Comment distribuer le courant électrique jusque dans les foyers, partout dans le pays ? A Pessac (Gironde), ce matin de février, l’exercice se fait hors tension. Mais avec du vrai matériel, pour reproduire les gestes et les conditions du réel, dans la cour du lycée professionnel Philadelphe-de-Gerde – du nom de la grande poétesse de langue d’oc. Déjà titulaires du baccalauréat, des jeunes à peine majeurs s’entraînent face à un poteau de taille humaine.
Casque blanc sur la tête, chasuble jaune fluo sur les épaules, ils entourent le câble d’une gaine, comme s’ils avaient à effectuer les branchements vers le coffret d’une véritable habitation. Clément Chelef, 18 ans et très « sportif », se sent déjà d’attaque pour de futurs travaux « dans le vide ». A savoir : dans une nacelle, avec harnais, à une dizaine de mètres du sol. Ici, le plateau technique extérieur comprend des poteaux et segments divers et variés, pour se faire la main : en métal, en bois, en béton, aériens, souterrains…
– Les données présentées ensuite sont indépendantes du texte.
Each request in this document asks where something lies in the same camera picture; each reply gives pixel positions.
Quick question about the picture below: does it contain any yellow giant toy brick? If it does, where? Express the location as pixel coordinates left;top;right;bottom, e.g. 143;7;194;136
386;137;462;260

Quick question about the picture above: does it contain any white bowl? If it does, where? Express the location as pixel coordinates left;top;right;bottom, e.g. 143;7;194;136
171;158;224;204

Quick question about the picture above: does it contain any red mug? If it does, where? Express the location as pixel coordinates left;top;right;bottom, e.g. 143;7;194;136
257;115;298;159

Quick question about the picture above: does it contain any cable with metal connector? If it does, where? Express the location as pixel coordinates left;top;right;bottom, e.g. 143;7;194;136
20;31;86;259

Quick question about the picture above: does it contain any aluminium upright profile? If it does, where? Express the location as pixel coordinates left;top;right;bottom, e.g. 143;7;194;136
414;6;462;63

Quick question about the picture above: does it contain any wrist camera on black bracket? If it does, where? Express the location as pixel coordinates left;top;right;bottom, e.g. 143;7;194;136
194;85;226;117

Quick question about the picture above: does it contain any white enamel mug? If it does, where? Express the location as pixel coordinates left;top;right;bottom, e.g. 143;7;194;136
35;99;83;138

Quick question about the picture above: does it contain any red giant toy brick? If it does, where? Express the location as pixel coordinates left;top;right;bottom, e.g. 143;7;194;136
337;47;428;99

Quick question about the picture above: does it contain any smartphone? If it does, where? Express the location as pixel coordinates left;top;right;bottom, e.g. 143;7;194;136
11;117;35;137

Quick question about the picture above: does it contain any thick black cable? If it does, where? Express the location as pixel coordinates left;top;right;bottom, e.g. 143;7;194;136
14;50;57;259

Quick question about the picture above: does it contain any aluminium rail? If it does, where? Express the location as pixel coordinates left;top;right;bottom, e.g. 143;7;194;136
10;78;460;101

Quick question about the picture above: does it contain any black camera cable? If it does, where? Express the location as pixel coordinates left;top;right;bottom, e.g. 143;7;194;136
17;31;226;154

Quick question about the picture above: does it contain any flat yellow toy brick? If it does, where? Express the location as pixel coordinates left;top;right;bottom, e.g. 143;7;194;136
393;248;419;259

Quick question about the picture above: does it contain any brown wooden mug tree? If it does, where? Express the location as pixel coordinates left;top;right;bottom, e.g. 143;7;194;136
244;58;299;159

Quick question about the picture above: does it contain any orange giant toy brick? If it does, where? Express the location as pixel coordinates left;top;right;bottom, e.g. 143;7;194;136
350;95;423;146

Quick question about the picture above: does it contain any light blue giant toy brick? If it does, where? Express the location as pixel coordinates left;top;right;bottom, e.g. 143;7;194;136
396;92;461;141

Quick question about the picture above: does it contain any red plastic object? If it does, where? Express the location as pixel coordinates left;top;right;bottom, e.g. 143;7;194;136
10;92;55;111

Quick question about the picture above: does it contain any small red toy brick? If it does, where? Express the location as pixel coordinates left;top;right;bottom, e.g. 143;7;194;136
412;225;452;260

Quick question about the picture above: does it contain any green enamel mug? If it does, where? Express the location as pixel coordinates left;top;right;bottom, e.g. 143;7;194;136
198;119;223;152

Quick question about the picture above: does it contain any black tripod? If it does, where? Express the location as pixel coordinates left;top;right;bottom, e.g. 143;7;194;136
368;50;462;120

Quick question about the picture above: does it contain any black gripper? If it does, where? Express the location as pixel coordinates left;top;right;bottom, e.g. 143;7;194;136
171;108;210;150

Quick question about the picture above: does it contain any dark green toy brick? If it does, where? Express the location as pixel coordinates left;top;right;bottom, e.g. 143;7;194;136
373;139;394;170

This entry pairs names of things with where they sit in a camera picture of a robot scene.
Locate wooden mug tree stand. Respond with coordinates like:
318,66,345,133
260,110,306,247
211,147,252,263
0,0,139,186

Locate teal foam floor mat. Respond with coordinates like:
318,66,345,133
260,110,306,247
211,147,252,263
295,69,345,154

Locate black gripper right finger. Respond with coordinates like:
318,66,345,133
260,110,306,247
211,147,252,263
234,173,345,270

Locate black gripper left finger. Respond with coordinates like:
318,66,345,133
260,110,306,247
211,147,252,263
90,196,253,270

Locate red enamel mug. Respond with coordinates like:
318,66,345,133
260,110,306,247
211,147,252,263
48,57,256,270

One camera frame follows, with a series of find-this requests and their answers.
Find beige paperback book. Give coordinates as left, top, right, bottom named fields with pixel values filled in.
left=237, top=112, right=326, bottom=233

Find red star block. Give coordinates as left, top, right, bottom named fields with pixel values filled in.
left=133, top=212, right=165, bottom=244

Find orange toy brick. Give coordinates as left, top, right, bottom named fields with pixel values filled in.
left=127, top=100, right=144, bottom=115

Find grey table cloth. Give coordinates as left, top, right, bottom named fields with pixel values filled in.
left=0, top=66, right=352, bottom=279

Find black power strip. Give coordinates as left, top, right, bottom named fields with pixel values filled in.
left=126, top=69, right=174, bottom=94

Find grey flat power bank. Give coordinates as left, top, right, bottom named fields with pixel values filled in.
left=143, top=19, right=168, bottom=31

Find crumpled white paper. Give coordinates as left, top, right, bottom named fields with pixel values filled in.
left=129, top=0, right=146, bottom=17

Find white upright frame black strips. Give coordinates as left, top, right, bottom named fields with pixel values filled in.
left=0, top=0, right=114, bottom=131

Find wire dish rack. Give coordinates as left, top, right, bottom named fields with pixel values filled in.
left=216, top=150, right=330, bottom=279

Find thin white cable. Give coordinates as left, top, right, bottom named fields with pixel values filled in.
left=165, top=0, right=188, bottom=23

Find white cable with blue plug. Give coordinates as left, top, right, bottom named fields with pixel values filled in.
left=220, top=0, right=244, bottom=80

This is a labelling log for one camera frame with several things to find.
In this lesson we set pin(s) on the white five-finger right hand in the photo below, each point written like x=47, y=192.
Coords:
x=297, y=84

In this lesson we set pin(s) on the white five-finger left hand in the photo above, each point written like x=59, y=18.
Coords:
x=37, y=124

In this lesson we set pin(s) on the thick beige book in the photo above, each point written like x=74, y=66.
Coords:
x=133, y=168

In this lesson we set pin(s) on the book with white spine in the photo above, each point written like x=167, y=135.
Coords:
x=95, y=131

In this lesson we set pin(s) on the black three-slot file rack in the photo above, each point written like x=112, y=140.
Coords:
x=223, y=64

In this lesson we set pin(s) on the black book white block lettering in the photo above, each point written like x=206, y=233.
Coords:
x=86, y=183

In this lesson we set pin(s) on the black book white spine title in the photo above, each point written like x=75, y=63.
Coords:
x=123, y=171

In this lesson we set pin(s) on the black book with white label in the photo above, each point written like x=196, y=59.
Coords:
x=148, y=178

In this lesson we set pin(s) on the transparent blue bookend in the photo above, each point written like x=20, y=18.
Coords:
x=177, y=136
Le tout a été financé pour moitié par la filière industrielle des réseaux électriques, pour moitié par la région Aquitaine, pour un coût global de l’ordre de 150 000 euros. C’est la première année scolaire que ce lycée de la périphérie bordelaise forme des élèves au certificat de spécialisation pour devenir technicien dans le montage de réseaux électriques. Une formation d’un an, à passer juste après le bac. Cinq élèves ont répondu présent. A terme, ce pourra être trois fois plus, selon l’établissement.